"They can have fun about my ears or being too loud, or how I dress," the chief executive tells PEOPLE
Sitting down for their annual interview with PEOPLE Managing Editor Larry Hackett and Washington, D.C., correspondent Sandra Sobieraj Westfall, President and Mrs. Obama reflect on the year’s difficulties, both in the political arena and the smaller challenges he encounters at home.
“I’ve got three opinionated, strong, tall women,” says President Barack Obama. “If they get together, they can have fun about my ears or being too loud, or how I dress.”
If only that genial ribbing was the worst of his year. The President, joined by Michelle Obama in the White House’s Blue Room, also answered questions about the glitchy launch of healthcare.gov – yes, he tried to log on, and initially found it “frustrating” when he couldn’t – and his awkward call to German Chancellor Angela Merkel after it was revealed that the U.S. National Security Agency was listening in on her conversations.
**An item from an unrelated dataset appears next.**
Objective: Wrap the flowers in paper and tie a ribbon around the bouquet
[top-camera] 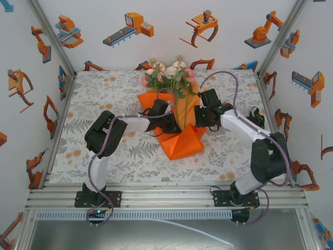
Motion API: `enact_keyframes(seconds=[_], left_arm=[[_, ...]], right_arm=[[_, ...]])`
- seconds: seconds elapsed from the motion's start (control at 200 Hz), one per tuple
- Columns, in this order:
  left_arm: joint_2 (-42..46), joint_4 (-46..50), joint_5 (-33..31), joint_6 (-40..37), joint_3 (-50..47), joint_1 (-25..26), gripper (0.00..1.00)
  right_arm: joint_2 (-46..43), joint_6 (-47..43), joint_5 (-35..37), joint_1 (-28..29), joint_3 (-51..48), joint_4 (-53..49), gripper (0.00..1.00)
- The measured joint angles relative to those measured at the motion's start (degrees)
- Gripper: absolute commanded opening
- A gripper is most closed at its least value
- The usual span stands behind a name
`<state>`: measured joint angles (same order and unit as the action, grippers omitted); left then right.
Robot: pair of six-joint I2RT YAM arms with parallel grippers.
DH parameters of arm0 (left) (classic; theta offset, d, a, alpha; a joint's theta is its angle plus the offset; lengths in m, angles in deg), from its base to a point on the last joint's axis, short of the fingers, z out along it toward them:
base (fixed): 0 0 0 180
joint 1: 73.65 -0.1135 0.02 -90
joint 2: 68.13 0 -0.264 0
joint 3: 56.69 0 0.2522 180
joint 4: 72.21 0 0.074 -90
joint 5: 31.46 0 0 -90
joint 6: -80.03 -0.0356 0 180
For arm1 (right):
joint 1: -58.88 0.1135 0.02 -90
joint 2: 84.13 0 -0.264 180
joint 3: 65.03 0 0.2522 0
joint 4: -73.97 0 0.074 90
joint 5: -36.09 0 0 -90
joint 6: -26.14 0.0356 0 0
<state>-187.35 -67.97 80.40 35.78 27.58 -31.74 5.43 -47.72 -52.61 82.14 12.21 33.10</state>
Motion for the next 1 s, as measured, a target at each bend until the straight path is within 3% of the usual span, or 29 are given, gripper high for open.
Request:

“Because technology is changing so fast and the information is out there, we have to make sure that just because we can do something, doesn’t mean we do do something.”
If you eavesdropped on a typical day at the White House, it might sound a lot like any home with young teens. The Obamas reveal that daughters Sasha, 12, and Malia, 15, weigh in on Mom’s fashion choices and have tutored Dad in using Instagram and Vine. And, like any kids, they are occasionally embarrassed by their parents.
“Malia had friends over, and there was a question about whether she was going to even introduce them [to her dad], because sometimes he gets a little formal, asking them about school and interests,” the First Lady tells PEOPLE. “She says, ‘I don t know if my friends can handle that.'” Then she turns to her husband and says, “But she said that you actually did quite well.”
“I acquitted myself well,” notes the President. “I did not embarrass her.”